THE TASK >>
Could you copy out all of the entries exactly?

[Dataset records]
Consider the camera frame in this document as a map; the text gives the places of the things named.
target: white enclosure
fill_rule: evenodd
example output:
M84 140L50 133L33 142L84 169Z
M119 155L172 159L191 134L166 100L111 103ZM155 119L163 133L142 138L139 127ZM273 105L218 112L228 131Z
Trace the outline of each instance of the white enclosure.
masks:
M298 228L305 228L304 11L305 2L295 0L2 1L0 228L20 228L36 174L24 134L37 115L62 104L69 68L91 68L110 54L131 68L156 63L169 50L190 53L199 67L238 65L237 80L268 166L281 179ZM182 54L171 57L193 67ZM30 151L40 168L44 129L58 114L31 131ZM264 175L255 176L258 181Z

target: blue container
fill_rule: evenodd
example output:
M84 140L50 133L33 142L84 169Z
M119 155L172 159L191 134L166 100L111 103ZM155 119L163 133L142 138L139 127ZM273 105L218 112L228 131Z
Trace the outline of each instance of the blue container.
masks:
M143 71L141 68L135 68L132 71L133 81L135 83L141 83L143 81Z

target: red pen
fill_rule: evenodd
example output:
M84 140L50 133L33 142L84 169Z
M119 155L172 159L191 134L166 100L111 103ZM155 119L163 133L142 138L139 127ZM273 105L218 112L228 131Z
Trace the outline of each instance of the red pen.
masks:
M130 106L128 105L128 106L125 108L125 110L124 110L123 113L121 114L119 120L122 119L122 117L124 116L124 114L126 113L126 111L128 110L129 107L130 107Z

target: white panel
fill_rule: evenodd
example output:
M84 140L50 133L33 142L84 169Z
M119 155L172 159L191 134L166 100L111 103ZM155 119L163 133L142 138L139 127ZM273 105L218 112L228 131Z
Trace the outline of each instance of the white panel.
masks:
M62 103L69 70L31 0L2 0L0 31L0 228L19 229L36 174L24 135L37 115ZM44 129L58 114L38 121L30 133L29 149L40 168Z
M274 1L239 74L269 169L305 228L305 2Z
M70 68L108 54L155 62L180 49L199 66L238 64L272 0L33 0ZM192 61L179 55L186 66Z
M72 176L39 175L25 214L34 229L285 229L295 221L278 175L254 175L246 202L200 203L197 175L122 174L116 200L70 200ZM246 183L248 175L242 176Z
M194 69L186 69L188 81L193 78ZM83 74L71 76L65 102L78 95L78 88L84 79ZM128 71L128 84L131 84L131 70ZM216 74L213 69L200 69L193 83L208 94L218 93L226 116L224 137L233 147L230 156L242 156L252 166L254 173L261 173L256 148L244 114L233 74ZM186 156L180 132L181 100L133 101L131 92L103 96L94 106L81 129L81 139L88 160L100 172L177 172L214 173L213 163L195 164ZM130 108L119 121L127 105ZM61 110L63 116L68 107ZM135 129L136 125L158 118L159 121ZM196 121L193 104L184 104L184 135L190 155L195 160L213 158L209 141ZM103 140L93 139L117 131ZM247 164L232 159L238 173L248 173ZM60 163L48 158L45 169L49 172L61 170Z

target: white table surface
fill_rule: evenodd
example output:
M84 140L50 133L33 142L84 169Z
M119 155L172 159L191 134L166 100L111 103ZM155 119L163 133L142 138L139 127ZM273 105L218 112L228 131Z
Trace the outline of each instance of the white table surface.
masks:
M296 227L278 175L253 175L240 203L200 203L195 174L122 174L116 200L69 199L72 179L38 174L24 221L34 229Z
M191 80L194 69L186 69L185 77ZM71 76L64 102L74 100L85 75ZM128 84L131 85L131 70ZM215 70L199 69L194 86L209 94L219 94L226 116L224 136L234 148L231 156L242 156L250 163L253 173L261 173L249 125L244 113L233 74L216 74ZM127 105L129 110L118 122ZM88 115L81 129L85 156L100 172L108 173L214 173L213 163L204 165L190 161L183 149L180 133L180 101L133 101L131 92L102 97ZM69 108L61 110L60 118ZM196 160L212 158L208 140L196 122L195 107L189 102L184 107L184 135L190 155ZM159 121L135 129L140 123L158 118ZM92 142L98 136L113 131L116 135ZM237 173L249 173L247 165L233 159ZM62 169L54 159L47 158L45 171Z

WRITTEN RESPONSE >>
Consider the camera frame in this document as a map; the text gives the places of the things named.
target: white enclosure
fill_rule: evenodd
example output:
M84 140L50 133L33 142L84 169Z
M119 155L172 159L191 134L166 100L111 103ZM155 119L163 133L142 138L139 127ZM273 105L218 112L228 131Z
Trace the outline of each instance of the white enclosure.
masks:
M298 228L305 228L304 11L305 2L295 0L2 1L0 228L20 228L36 174L24 134L37 115L62 104L69 68L91 68L110 54L131 68L156 63L169 50L190 53L199 67L238 65L237 80L268 166L281 179ZM182 54L171 57L193 67ZM30 151L40 168L44 129L58 114L31 131ZM264 175L255 176L258 181Z

target: blue container
fill_rule: evenodd
example output:
M84 140L50 133L33 142L84 169Z
M119 155L172 159L191 134L166 100L111 103ZM155 119L163 133L142 138L139 127ZM273 105L218 112L228 131Z
Trace the outline of each instance of the blue container.
masks:
M143 71L141 68L135 68L132 71L133 81L135 83L141 83L143 81Z

target: red pen
fill_rule: evenodd
example output:
M84 140L50 133L33 142L84 169Z
M119 155L172 159L191 134L166 100L111 103ZM155 119L163 133L142 138L139 127ZM273 105L218 112L228 131Z
Trace the outline of each instance of the red pen.
masks:
M130 106L128 105L128 106L125 108L125 110L124 110L123 113L121 114L119 120L122 119L122 117L124 116L124 114L126 113L126 111L128 110L129 107L130 107Z

target: white panel
fill_rule: evenodd
example output:
M84 140L50 133L33 142L84 169Z
M119 155L172 159L191 134L166 100L111 103ZM155 119L163 133L142 138L139 127ZM273 105L218 112L228 131Z
Trace the outline of each instance of the white panel.
masks:
M62 103L69 70L31 0L2 0L0 31L0 228L19 229L36 174L24 135L37 115ZM44 129L58 114L38 121L30 133L29 149L40 168Z
M274 1L239 74L269 169L305 228L305 2Z
M70 68L108 54L155 62L180 49L199 66L238 64L272 0L33 0ZM192 61L179 55L186 66Z
M72 176L39 175L25 214L34 229L285 229L295 221L278 175L254 175L246 202L200 203L197 175L122 174L116 200L70 200ZM246 183L248 175L242 176Z
M194 69L186 69L188 81L193 78ZM83 74L71 76L65 102L78 95L78 88L84 79ZM128 71L128 84L131 84L131 70ZM216 74L213 69L200 69L193 83L208 94L218 93L226 116L224 137L233 147L230 156L242 156L252 166L254 173L261 173L256 148L244 114L233 74ZM186 156L180 132L181 100L133 101L131 92L103 96L94 106L81 129L81 139L88 160L100 172L177 172L214 173L213 163L195 164ZM130 108L119 121L127 105ZM61 110L63 116L68 107ZM135 129L136 125L158 118L159 121ZM196 121L193 104L184 104L184 135L190 155L195 160L213 158L209 141ZM103 140L93 139L117 131ZM247 164L232 159L238 173L248 173ZM60 163L48 158L45 169L49 172L61 170Z

target: white table surface
fill_rule: evenodd
example output:
M84 140L50 133L33 142L84 169Z
M119 155L172 159L191 134L166 100L111 103ZM155 119L163 133L142 138L139 127ZM273 105L218 112L228 131Z
Trace the outline of each instance of the white table surface.
masks:
M296 227L278 175L253 175L240 203L200 203L195 174L122 174L116 200L69 199L72 179L38 174L24 221L34 229Z
M191 80L194 69L186 69L185 77ZM71 76L64 102L74 100L85 75ZM128 84L131 85L131 70ZM215 70L199 69L194 86L209 94L219 94L226 116L224 136L234 148L231 156L242 156L250 163L253 173L261 173L249 125L244 113L233 74L216 74ZM127 105L129 110L118 122ZM88 115L81 129L85 156L100 172L108 173L214 173L213 163L204 165L190 161L183 149L180 133L180 101L133 101L131 92L102 97ZM69 108L61 110L60 118ZM196 160L212 158L208 140L196 122L195 107L189 102L184 107L184 135L190 155ZM159 121L135 129L140 123L158 118ZM92 142L98 136L113 131L116 135ZM237 173L249 173L247 165L233 159ZM62 169L54 159L47 158L45 171Z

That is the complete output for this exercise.